Hi there,
A few weeks ago, my husband asked if I wanted to go on a date night to see Jane Goodall speak in Detroit. I told him I wanted to go, but not as a date night. I wanted it to be a family night.
My daughter April is fourteen. Jane Goodall was ninety-one. I wanted April to see the woman who showed the world that chimpanzees use tools, feel emotions, and deserve empathy. In the process, she reminded us what it means to be human.
I'm so grateful we were able to see my lifelong hero, in person, just three weeks before she died. She was every bit as extraordinary as I’d hoped. Humble, fierce, and completely devoted to doing what she called her little bit.
In her words, “doing your little bit” doesn’t mean loving the work. It means believing it matters, even when it’s hard, messy, or unfair.
Through Jane's story, we see how the starting line isn’t the same for everyone. In 1960, when she was twenty-six, the British government refused to let her study chimpanzees alone because she was a woman. They called it “almost amoral” for a young woman to live in the bush without a chaperone.
So her mother, Vanne, volunteered to go with her. They shared a tent. They battled malaria. They lay side by side, passing a thermometer back and forth, too weak to move.

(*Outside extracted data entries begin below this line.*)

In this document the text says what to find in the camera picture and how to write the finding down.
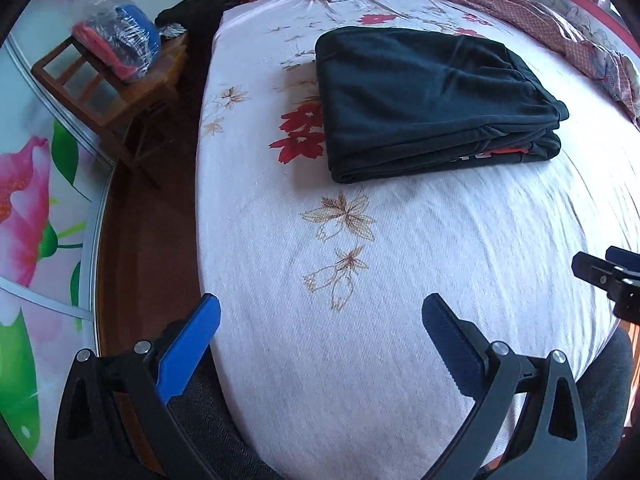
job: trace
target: red fabric
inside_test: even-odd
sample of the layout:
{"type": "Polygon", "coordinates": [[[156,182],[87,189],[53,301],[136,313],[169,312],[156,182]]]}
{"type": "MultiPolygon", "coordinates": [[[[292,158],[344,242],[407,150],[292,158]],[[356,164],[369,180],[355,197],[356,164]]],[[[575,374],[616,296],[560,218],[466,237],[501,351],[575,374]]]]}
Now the red fabric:
{"type": "Polygon", "coordinates": [[[109,43],[104,41],[95,30],[85,23],[76,23],[72,29],[72,34],[94,56],[110,67],[119,79],[126,81],[136,73],[136,67],[123,65],[109,46],[109,43]]]}

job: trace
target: black cloth
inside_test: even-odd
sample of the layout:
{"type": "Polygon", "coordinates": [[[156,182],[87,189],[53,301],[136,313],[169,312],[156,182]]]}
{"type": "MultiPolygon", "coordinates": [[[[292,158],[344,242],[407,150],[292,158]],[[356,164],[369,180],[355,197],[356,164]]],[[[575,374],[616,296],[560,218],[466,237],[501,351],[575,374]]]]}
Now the black cloth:
{"type": "Polygon", "coordinates": [[[566,106],[497,41],[343,27],[318,38],[316,69],[336,182],[560,152],[553,130],[569,117],[566,106]],[[505,148],[520,152],[487,156],[505,148]]]}
{"type": "Polygon", "coordinates": [[[218,478],[284,480],[242,441],[226,407],[209,349],[204,352],[184,393],[172,397],[167,408],[182,434],[218,478]]]}
{"type": "Polygon", "coordinates": [[[154,20],[156,27],[180,23],[189,33],[189,46],[211,50],[215,35],[225,10],[239,5],[238,0],[183,0],[165,9],[154,20]]]}

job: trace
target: metal screw
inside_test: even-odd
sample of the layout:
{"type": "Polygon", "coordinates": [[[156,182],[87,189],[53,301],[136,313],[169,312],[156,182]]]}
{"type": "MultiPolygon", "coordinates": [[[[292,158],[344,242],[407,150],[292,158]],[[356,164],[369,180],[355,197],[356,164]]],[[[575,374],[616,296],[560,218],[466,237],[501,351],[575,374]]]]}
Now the metal screw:
{"type": "Polygon", "coordinates": [[[78,361],[81,363],[87,361],[89,357],[91,357],[91,352],[89,352],[86,348],[83,348],[76,354],[76,359],[78,359],[78,361]]]}
{"type": "Polygon", "coordinates": [[[509,353],[509,346],[507,343],[503,343],[502,341],[496,341],[491,345],[491,348],[498,355],[507,355],[509,353]]]}
{"type": "Polygon", "coordinates": [[[151,350],[151,343],[149,341],[138,341],[133,347],[133,351],[136,354],[146,354],[151,350]]]}
{"type": "Polygon", "coordinates": [[[564,352],[554,350],[551,355],[556,363],[562,364],[566,361],[566,355],[564,355],[564,352]]]}

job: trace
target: green leaf
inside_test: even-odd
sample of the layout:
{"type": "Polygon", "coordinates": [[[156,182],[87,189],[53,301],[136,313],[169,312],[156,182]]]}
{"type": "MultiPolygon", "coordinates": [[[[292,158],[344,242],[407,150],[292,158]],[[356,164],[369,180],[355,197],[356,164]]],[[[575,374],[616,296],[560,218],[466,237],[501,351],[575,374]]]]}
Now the green leaf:
{"type": "Polygon", "coordinates": [[[69,284],[71,291],[71,305],[78,306],[78,290],[80,289],[80,262],[76,265],[76,268],[71,273],[71,282],[69,284]]]}
{"type": "Polygon", "coordinates": [[[57,119],[53,121],[51,158],[62,176],[73,185],[78,171],[78,142],[57,119]]]}
{"type": "Polygon", "coordinates": [[[85,227],[86,227],[86,222],[80,222],[79,224],[76,224],[70,227],[69,229],[62,231],[61,233],[58,233],[58,238],[66,238],[69,235],[72,235],[74,233],[84,230],[85,227]]]}
{"type": "MultiPolygon", "coordinates": [[[[76,265],[76,268],[71,273],[71,283],[69,286],[71,290],[71,305],[78,306],[78,290],[80,289],[80,262],[76,265]]],[[[82,319],[76,317],[76,330],[78,332],[82,331],[82,319]]]]}
{"type": "Polygon", "coordinates": [[[47,224],[42,230],[42,240],[38,245],[38,261],[43,258],[53,256],[58,250],[58,235],[51,227],[51,222],[47,220],[47,224]]]}
{"type": "Polygon", "coordinates": [[[22,311],[0,325],[0,413],[28,456],[40,440],[36,367],[22,311]]]}

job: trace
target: white bedsheet
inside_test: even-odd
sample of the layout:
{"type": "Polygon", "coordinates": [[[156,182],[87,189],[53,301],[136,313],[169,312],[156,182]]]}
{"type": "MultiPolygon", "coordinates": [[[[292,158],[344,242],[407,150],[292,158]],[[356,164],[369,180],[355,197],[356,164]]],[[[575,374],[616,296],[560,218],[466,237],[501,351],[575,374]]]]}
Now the white bedsheet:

That act of solidarity, one woman supporting another, is at the heart of this week’s episode. We talk about:
- The difference between fairness and equality
- The hidden costs of racism and sexism, or what economist Anna Gifty calls the double tax
- How affirmative action evolved from President Kennedy’s promise of fairness to the Supreme Court’s latest rollback
- And why Jane Goodall’s defiance still offers a roadmap for courage and conviction today
Legacy isn’t built all at once. It’s built in small, steady acts of persistence, the ones no one sees but everyone benefits from.